▸ Data for review:
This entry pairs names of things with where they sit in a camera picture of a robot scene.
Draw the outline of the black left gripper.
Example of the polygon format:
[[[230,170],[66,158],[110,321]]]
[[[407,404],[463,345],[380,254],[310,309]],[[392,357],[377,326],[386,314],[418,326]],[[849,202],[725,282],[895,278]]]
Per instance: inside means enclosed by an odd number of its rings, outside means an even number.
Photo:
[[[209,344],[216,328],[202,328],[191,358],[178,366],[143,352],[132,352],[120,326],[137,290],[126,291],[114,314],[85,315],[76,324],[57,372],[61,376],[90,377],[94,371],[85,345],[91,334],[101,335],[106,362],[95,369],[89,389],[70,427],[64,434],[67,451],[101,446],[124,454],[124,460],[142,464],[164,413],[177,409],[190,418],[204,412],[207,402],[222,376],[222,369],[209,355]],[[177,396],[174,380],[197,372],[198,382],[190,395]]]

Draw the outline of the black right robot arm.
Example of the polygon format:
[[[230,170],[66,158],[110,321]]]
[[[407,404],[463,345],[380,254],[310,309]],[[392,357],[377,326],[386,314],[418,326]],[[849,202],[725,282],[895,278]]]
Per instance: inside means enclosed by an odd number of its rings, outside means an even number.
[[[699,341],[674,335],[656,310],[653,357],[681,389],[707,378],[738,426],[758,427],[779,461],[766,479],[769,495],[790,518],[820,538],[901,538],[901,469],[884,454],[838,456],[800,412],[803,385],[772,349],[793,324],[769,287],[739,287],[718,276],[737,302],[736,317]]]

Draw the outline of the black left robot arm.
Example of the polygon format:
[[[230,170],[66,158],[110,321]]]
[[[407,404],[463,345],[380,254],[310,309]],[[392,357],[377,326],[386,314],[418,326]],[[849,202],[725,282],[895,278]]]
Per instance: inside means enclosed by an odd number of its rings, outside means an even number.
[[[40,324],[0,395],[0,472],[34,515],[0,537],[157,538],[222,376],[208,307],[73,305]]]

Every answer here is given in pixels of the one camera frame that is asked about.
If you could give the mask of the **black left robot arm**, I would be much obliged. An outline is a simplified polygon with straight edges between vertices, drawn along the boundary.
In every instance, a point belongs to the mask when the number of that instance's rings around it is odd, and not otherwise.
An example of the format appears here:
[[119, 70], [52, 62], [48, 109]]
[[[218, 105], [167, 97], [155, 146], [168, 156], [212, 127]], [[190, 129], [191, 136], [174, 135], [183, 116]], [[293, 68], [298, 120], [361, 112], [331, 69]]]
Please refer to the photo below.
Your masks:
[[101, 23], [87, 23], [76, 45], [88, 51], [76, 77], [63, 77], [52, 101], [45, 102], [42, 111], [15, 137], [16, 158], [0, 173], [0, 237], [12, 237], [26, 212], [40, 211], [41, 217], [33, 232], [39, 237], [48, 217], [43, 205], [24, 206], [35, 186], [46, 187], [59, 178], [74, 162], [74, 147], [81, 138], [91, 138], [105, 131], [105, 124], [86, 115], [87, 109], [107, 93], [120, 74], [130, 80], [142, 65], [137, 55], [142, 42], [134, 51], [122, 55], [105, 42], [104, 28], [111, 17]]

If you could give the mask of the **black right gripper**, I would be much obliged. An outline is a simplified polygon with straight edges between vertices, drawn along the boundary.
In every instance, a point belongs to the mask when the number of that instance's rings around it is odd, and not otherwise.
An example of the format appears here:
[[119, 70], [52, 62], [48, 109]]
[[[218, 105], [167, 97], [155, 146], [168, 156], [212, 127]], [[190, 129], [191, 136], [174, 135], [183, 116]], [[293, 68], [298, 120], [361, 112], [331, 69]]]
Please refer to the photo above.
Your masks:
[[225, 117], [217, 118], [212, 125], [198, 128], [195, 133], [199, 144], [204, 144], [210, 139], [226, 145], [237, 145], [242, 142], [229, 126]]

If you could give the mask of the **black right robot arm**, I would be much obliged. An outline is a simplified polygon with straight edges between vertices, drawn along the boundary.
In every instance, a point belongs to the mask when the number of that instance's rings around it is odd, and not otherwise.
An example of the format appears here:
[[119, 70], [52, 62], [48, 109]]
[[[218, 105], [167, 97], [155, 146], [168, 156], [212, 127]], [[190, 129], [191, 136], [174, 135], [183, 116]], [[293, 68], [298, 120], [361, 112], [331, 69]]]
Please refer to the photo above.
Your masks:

▸ Activity:
Each line in the data that holds the string "gripper" must be returned.

▸ The completed task:
Draw the outline of the black left gripper.
If you could give the mask of the **black right gripper**, I would be much obliged. An outline is a simplified polygon with straight edges between vertices, drawn along the boundary.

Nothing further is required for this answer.